-- Opening Marker --

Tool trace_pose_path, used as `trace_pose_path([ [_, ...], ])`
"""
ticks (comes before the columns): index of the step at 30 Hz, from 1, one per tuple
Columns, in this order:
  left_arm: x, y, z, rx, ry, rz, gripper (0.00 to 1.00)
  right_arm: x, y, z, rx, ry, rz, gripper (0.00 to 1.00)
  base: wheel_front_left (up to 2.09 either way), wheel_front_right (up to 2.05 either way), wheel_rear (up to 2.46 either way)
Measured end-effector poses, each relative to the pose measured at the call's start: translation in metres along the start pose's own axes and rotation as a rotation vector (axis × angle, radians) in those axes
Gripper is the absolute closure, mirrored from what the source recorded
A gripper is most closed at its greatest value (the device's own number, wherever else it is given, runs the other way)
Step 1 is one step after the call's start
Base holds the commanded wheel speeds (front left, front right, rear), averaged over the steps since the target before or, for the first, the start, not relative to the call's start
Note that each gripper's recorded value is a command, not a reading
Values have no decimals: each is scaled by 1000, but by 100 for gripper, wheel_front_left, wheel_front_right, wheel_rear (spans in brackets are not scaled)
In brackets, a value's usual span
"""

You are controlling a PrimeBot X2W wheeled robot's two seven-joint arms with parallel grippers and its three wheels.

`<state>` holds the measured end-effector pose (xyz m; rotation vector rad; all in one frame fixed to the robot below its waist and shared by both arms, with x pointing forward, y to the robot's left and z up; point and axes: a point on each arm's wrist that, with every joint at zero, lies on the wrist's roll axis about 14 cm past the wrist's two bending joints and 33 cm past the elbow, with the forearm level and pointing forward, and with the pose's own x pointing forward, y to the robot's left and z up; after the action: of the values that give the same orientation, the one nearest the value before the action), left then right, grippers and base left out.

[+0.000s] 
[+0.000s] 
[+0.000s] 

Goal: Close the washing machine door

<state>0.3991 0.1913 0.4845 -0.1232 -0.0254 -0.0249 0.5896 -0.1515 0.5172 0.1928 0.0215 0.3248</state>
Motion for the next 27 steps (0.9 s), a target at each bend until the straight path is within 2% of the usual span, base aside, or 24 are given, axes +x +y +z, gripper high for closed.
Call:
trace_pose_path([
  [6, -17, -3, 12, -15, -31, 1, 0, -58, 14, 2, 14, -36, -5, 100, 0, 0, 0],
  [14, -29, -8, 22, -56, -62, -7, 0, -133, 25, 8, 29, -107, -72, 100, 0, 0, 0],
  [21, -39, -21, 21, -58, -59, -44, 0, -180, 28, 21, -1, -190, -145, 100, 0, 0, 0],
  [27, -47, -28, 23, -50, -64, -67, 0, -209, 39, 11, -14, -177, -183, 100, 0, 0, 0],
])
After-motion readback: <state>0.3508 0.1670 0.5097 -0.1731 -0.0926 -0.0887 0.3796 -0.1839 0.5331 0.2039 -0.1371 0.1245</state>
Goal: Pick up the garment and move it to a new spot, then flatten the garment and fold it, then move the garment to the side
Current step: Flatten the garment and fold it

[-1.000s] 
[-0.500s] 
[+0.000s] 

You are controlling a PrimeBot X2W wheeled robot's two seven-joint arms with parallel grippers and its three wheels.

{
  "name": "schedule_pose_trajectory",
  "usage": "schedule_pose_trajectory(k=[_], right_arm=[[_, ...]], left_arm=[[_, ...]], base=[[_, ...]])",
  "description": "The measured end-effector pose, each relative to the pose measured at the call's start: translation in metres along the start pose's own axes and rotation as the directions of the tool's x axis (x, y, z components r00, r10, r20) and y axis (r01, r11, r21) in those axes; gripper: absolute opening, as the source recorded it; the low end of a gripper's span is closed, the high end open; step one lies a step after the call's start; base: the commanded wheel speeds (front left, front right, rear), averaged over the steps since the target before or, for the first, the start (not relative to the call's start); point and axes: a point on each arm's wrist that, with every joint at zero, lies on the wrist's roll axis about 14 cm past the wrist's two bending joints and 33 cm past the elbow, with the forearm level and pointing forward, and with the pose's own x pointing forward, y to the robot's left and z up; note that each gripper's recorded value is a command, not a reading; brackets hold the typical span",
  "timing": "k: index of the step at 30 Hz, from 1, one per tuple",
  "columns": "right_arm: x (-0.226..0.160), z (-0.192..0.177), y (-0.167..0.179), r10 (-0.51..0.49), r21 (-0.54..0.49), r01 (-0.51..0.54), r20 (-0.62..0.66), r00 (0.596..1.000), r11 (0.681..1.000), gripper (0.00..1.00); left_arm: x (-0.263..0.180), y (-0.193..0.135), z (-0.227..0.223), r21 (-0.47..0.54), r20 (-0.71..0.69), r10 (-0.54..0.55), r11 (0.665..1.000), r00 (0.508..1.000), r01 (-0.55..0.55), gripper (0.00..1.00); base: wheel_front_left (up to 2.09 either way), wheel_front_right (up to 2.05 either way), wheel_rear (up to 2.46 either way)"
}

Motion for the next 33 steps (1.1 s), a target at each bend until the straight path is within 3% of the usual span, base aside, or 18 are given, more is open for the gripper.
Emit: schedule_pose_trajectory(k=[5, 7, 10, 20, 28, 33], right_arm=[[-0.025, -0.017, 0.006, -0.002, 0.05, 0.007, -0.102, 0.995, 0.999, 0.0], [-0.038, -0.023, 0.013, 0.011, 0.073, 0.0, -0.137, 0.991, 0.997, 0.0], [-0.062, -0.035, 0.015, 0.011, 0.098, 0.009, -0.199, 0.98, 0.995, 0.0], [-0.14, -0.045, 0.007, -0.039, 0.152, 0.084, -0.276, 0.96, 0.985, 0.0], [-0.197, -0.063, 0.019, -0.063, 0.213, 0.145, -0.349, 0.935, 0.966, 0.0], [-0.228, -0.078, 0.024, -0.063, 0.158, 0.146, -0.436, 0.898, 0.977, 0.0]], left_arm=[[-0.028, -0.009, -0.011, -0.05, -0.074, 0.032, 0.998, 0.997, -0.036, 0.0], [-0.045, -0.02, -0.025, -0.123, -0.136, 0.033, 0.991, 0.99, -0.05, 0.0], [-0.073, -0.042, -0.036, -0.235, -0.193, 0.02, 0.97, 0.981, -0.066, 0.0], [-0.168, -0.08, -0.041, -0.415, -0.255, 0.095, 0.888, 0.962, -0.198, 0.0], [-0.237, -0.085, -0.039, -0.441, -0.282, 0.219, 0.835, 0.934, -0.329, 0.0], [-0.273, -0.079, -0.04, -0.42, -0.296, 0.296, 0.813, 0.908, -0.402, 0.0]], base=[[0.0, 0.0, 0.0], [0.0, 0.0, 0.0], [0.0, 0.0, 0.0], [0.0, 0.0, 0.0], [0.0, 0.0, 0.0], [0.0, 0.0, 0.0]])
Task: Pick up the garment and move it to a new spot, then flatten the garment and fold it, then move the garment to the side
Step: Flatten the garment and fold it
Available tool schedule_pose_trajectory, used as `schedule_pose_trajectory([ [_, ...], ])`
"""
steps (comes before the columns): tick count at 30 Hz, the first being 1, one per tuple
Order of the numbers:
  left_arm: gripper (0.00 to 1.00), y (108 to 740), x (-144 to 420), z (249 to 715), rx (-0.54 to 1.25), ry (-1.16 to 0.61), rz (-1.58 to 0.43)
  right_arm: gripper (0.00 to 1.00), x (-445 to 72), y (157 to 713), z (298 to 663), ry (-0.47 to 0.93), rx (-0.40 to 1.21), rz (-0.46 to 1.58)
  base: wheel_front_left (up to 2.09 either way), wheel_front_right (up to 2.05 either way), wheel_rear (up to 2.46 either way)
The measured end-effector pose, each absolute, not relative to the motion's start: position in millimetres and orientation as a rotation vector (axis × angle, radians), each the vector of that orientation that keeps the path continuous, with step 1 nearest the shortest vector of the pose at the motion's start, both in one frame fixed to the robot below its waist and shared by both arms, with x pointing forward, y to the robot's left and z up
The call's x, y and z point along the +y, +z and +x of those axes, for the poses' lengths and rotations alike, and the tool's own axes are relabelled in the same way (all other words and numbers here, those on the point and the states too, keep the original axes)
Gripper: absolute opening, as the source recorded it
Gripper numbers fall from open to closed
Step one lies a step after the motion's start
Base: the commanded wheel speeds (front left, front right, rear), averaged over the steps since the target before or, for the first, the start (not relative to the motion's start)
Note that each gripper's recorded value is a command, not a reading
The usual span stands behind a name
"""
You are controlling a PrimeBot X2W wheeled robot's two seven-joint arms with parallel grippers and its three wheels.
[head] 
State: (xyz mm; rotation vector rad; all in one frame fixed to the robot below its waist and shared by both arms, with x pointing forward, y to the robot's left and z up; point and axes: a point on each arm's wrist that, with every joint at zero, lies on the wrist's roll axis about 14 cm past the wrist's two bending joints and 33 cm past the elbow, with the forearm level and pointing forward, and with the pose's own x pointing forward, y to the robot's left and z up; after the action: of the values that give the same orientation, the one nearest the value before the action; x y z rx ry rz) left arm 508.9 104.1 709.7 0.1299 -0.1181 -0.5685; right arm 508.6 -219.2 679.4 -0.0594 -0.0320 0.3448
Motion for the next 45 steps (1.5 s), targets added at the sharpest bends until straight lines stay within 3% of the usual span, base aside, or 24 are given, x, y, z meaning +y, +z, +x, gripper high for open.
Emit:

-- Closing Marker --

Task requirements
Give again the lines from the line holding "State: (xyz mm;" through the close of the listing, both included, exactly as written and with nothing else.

Response to the exercise
State: (xyz mm; rotation vector rad; all in one frame fixed to the robot below its waist and shared by both arms, with x pointing forward, y to the robot's left and z up; point and axes: a point on each arm's wrist that, with every joint at zero, lies on the wrist's roll axis about 14 cm past the wrist's two bending joints and 33 cm past the elbow, with the forearm level and pointing forward, and with the pose's own x pointing forward, y to the robot's left and z up; after the action: of the values that give the same orientation, the one nearest the value before the action; x y z rx ry rz) left arm 508.9 104.1 709.7 0.1299 -0.1181 -0.5685; right arm 508.6 -219.2 679.4 -0.0594 -0.0320 0.3448
Motion for the next 45 steps (1.5 s), targets added at the sharpest bends until straight lines stay within 3% of the usual span, base aside, or 24 are given, x, y, z meaning +y, +z, +x, gripper high for open.
Emit:

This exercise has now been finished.